**Prompt:** An exact reproduction of the data below is expected, free of images.

**Data below:**
[Start of section]

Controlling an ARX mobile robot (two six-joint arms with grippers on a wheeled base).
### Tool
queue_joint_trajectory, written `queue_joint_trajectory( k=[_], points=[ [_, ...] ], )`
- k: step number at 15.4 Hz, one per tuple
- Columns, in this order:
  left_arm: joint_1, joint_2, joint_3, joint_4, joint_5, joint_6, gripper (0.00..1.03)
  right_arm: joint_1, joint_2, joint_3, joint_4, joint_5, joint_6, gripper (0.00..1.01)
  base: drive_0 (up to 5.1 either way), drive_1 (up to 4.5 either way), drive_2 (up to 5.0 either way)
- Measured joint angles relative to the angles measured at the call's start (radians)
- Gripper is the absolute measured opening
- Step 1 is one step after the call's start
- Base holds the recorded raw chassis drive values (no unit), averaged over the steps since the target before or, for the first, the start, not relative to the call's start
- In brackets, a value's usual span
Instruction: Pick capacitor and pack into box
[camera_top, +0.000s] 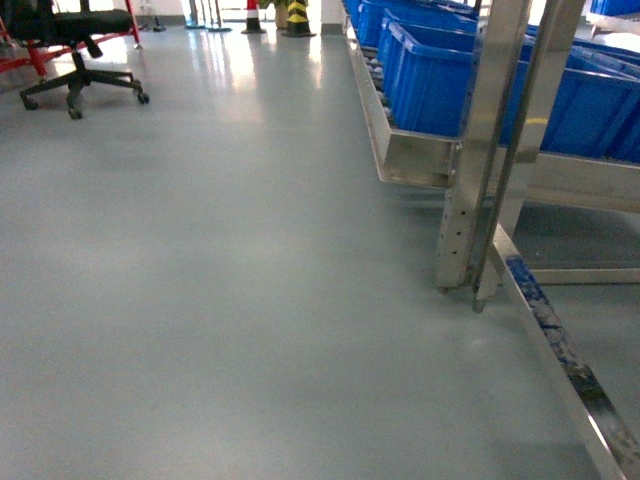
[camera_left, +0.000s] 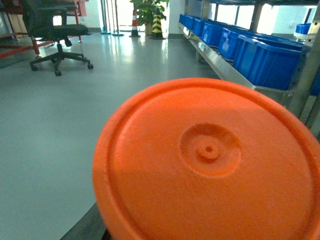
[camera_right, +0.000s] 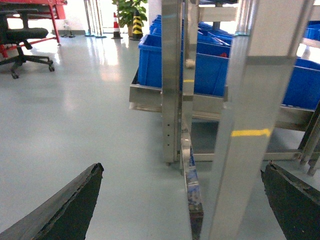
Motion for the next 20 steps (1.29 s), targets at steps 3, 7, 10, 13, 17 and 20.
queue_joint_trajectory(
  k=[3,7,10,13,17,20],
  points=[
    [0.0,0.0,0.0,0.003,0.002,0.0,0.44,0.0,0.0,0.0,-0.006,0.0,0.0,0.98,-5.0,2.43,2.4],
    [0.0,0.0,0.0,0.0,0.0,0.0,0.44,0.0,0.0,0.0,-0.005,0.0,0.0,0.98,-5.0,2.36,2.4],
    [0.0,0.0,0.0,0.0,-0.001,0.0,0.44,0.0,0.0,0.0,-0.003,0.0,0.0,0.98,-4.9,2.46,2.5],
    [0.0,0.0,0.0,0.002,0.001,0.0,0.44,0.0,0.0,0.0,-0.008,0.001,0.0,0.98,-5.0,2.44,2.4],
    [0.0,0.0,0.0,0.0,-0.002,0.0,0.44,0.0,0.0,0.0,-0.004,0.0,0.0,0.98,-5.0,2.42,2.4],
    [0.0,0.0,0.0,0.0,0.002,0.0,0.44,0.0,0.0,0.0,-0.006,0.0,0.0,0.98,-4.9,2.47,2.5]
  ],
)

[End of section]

**Solved problem:**
Controlling an ARX mobile robot (two six-joint arms with grippers on a wheeled base).
### Tool
queue_joint_trajectory, written `queue_joint_trajectory( k=[_], points=[ [_, ...] ], )`
- k: step number at 15.4 Hz, one per tuple
- Columns, in this order:
  left_arm: joint_1, joint_2, joint_3, joint_4, joint_5, joint_6, gripper (0.00..1.03)
  right_arm: joint_1, joint_2, joint_3, joint_4, joint_5, joint_6, gripper (0.00..1.01)
  base: drive_0 (up to 5.1 either way), drive_1 (up to 4.5 either way), drive_2 (up to 5.0 either way)
- Measured joint angles relative to the angles measured at the call's start (radians)
- Gripper is the absolute measured opening
- Step 1 is one step after the call's start
- Base holds the recorded raw chassis drive values (no unit), averaged over the steps since the target before or, for the first, the start, not relative to the call's start
- In brackets, a value's usual span
Instruction: Pick capacitor and pack into box
[camera_top, +0.000s] 
[camera_left, +0.000s] 
[camera_right, +0.000s] 
Motion for the next 20 steps (1.29 s), targets at steps 3, 7, 10, 13, 17 and 20.
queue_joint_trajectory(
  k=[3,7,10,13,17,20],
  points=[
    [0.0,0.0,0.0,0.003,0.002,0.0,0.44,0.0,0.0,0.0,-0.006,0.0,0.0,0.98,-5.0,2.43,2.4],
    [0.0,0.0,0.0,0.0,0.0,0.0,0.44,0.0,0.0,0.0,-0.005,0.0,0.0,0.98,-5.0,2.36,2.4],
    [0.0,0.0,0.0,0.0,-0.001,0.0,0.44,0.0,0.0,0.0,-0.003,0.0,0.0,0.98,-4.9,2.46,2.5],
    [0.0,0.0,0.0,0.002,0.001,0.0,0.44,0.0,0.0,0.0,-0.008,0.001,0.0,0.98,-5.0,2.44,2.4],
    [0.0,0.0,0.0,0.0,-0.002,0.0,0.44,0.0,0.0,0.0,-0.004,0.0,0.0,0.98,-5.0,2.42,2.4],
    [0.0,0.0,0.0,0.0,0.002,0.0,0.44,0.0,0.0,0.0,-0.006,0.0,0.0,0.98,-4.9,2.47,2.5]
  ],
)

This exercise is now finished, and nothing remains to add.